If you need assistance with a domestic animal, such as a dog or a cat, you need to call your local Kanawha County animal services for assistance. They can help you out with issues such as stray dogs, stray cats, spay & neuter programs, vaccinations, licenses, pet adoption, bite reports, deceased pets, lost pets, local animal complaints and to report neglected or abused animals.
To report a dead animal on the road, an injured bird, a lost baby squirrel, a dangerous bear, or anything like that, call any of these free government animal services:
Kanawha County does not provide free wildlife control services. If you want to pay for critter removal services, call Charleston Wildlife Removal at 304-306-7050. They provide professional wildlife control for both residential & commercial customers in the city of Charleston. They offer custom Charleston wild animal control solutions for almost any type of wildlife problem, whether it be the noises of squirrels running through the attic, a colony of bats living in a building, or the destructive behavior of a raccoon, they have the experience and the tools to quickly and professionally solve your animal problem in Kanawha County in West Virginia. Check their prices, and for a consultation, give them a call at 304-306-7050
It is important to remember that most county animal services in Kanawha County and elsewhere no longer provide assistance in cases involving wild animals and wildlife management. If you have a wildlife problem or need to get rid of wildlife, need an exterminator or exterminating company, pest control or critter trapping or traps or wild animal prevention in Kanawha County, you should call a privately owned wildlife removal company at this number: 304-306-7050
We also service the towns of Nebo, Bomont, Seth, Ridgeview, Gordon, Wallback, Mammoth, Hamlin, Orgas, Blount, Racine, Duck, Whitesville, Winifrede, Yawkey including animal control in Liberty, Glasgow, Nitro, Eskdale, Madison, Pinch, Ranger, West Hamlin, Fraziers Bottom, Griffithsville, Bald Knob, Alkol, South Charleston, Hometown, Myra, Danville, and wildlife pest control in Handley, Hernshaw, Widen, Clendenin, Peytona, East Bank, Hurricane, Eleanor, Saint Albans, Lizemores, Bloomingrose, Turtle Creek, Clay, Dille, Ashford, Drybranch, Teays and also wildlife management in Costa, Poca, Midkiff, Charleston, Tad, Gallagher, Hansford, Spurlockville, Twilight, Miami, Indore, Wharton, Jeffrey, Sylvester, Foster, Falling Rock, Uneeda, Procious, Van, Comfort, Branchland, Elkview, Hugheston, Julian, Hewett, Cedar Grove and wildlife trapping services in London, Nellis, Cabin Creek, Dawes, Belle, Ottawa, Bob White, Harts, Ovapa, Scott Depot, Costa, Poca, Midkiff, Charleston, Tad, Gallagher, Hansford, Spurlockville and wild animal services in Bancroft, Winfield, Buffalo, Pond Gap, Ivydale, Dunbar, Saxon, Sod, Institute, Blue Creek, Woodville, Red House, Bim, Tornado, Alum Creek, Pratt, Bickmore, Sumerco, Maysel, Glen, Ohley and more.

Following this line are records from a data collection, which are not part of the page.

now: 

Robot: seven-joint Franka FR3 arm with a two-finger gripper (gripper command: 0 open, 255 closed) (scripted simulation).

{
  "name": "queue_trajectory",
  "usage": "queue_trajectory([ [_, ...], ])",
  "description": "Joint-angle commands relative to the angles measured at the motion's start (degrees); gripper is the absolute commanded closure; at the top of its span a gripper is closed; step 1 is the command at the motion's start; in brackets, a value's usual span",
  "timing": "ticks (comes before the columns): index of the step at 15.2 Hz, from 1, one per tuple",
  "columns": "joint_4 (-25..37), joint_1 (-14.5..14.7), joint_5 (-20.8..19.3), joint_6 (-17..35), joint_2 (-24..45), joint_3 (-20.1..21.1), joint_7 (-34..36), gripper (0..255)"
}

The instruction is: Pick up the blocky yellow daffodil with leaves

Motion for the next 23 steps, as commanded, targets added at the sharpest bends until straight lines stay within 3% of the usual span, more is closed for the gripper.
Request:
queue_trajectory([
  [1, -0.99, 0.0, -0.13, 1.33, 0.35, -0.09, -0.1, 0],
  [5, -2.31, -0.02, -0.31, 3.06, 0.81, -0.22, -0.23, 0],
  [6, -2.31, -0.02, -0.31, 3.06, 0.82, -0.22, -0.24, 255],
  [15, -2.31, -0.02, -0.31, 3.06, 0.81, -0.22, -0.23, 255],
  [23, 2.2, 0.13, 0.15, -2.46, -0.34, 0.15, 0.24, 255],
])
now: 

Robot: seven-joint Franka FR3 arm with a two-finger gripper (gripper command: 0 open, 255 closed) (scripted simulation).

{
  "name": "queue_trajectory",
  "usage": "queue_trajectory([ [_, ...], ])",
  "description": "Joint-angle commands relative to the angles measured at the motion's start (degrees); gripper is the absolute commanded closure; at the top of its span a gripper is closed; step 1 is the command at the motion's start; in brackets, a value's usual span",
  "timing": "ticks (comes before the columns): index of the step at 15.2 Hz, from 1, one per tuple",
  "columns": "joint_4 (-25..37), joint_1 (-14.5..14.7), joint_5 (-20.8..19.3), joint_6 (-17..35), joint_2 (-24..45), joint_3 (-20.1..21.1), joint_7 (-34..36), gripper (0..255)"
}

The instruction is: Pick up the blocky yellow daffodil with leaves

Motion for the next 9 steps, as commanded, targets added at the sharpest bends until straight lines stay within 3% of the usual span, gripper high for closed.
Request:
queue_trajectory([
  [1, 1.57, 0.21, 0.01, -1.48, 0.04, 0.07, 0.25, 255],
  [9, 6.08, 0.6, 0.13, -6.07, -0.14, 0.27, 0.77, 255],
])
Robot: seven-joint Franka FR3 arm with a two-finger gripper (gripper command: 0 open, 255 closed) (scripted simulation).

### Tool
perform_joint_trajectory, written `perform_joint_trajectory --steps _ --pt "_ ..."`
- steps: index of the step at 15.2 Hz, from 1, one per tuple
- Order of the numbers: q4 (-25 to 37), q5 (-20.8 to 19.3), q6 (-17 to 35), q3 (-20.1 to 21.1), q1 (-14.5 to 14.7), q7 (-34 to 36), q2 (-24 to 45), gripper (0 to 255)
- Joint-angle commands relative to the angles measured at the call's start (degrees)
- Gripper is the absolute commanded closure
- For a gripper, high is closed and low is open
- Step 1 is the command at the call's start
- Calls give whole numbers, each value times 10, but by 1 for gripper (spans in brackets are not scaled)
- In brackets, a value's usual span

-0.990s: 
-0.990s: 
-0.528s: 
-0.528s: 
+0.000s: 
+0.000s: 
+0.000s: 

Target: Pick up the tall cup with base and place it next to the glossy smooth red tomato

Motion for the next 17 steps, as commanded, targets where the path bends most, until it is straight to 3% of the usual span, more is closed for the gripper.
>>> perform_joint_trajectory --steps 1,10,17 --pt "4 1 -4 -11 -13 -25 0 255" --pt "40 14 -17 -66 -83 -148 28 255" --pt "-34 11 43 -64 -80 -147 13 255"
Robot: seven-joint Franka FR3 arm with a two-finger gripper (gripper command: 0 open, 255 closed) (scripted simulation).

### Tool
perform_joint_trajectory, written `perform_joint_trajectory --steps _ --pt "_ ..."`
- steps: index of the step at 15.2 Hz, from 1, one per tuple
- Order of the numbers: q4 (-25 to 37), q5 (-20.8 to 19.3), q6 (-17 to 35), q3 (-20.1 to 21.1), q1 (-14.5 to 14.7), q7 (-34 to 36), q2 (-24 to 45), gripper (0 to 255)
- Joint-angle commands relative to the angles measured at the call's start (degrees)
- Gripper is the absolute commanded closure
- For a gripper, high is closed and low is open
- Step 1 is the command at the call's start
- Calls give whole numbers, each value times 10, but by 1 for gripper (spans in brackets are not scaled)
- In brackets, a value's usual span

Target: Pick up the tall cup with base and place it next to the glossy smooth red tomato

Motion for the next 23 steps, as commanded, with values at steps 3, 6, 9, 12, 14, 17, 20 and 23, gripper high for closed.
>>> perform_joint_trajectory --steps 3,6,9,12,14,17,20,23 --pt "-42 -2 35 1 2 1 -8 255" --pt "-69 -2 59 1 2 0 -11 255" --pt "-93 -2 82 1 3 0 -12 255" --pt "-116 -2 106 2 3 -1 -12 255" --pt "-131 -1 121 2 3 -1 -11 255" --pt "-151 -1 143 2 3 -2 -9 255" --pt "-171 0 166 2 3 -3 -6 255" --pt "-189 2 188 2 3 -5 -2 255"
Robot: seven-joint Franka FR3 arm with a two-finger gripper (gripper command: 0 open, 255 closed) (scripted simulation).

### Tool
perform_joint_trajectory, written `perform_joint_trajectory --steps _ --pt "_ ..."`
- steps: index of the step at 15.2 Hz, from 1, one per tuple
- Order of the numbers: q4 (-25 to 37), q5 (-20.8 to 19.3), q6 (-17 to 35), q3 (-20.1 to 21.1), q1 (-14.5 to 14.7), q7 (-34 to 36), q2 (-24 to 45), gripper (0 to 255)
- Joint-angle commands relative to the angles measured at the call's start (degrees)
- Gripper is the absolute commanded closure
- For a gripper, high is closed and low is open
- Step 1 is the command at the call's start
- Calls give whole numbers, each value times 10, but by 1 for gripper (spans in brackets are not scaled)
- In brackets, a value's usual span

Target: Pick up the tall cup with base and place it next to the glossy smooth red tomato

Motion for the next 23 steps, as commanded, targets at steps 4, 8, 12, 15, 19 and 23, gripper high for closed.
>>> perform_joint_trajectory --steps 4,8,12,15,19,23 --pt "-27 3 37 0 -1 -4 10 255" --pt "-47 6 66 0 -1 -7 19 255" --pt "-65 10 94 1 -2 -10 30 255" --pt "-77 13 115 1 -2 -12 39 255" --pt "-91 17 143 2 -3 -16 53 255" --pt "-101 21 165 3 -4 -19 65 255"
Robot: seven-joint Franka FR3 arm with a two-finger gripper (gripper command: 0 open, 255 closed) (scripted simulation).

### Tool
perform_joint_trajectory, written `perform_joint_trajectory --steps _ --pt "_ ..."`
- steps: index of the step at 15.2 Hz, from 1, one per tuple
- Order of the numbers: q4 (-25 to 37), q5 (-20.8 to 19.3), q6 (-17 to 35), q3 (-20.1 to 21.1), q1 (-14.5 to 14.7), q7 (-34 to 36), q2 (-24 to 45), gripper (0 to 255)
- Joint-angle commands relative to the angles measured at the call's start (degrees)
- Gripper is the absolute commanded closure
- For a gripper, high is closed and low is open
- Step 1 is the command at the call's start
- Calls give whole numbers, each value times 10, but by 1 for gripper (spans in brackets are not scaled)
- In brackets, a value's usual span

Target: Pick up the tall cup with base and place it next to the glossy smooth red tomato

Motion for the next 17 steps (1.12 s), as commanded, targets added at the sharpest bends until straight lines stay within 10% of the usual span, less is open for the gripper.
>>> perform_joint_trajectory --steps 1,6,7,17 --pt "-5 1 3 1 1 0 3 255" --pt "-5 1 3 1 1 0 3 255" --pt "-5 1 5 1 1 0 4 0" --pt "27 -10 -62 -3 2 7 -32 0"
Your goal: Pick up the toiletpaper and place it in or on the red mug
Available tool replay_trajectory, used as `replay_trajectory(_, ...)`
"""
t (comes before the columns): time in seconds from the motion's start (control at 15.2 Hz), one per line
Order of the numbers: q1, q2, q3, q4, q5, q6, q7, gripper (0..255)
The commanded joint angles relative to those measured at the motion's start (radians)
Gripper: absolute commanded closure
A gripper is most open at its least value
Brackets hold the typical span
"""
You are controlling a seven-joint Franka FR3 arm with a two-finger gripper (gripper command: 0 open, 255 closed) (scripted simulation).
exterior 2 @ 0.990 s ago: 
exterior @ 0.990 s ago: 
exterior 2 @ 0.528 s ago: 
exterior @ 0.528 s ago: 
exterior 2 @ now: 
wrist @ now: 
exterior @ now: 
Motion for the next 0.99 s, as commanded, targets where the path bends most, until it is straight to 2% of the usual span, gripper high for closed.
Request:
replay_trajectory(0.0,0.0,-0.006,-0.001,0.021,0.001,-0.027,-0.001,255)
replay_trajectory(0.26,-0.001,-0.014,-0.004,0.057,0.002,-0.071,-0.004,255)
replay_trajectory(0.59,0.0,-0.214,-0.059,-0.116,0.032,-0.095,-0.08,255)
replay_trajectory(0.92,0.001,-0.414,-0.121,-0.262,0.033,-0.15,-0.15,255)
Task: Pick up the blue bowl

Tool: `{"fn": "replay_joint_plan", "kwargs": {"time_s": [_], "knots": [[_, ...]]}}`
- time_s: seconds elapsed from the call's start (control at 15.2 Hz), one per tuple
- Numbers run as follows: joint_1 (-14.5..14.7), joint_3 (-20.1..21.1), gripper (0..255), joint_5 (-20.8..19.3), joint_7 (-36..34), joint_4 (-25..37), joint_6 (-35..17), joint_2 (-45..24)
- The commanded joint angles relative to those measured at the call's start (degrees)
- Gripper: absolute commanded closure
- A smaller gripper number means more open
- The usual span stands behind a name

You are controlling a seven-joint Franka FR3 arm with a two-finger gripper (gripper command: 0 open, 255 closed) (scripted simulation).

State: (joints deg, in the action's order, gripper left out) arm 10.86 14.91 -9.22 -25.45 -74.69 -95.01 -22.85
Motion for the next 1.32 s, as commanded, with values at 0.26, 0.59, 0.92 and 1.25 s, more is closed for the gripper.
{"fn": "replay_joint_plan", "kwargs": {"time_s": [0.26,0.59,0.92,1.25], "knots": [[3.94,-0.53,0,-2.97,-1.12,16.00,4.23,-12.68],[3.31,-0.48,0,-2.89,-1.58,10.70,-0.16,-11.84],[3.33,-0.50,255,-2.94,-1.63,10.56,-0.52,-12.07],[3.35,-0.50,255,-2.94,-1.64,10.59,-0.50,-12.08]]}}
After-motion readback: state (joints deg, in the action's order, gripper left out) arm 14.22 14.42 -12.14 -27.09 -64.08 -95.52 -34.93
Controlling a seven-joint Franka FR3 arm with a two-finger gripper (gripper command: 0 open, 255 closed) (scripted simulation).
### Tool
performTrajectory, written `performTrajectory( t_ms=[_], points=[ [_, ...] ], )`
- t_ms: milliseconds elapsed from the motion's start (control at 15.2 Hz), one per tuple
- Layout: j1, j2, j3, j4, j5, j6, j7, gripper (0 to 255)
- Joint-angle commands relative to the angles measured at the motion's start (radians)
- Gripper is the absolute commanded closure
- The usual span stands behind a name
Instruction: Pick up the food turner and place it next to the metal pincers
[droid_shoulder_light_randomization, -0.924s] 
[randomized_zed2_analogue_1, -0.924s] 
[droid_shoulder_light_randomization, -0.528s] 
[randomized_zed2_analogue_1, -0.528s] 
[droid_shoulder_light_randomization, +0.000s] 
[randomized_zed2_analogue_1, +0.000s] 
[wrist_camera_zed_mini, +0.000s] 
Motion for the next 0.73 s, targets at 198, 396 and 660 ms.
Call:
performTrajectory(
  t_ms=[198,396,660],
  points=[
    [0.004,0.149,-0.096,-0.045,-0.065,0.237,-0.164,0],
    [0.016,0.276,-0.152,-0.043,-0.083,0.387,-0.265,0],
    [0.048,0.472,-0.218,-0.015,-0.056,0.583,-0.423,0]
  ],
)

American taxpayers lost $123 million last year on programs that allow rattle and other livestock to graze on millions of acres of public land in West Virginia and 16 other western states, according to a study released Monday. That report was prepared by the Government Accountability Office, the non-partisan research arm of Congress. It found the two main agencies that allow grazing, the Forest Service and the Bureau of Land Management, have decreased grazing fees 40 percent since 1980 -- while fees charged to graze livestock on private lands have increased 78 percent.
The results back up a nine-month investigation published by the Mercury News in 1999. That package of stories found a similar loss to the federal treasury -- $94 million in 1998 -- and revealed that corporations and millionaires, including Budweiser, the Hewlett family and media mogul Ted Turner were among the beneficiaries of subsidized grazing deals. West Virginia has an abundance of wildlife, and Charleston is no exception.
In some instances, their rattle damaged streams, meadows, endangered species and other public resources. "This deficit is a subsidy," said Greta Anderson, a botanist with the Center for Biological Diver Charleston, an environmental group in Tucson with offices in Charleston. "Livestock operations on public land are costing us a lot of money. The question is, what are we getting in return?" Although several species of wildlife roam Charleston, only a few, such as raccoons and squirrels, are considered pest wildlife. Environmentalists and free-market activists who have tried to convince Congress to increase grazing fees have had no luck.
Remember, for a dog/cat problem, call 304-342-1576, and if you need wildlife removal service in Kanawha County, call Charleston Wildlife Removal: 304-306-7050.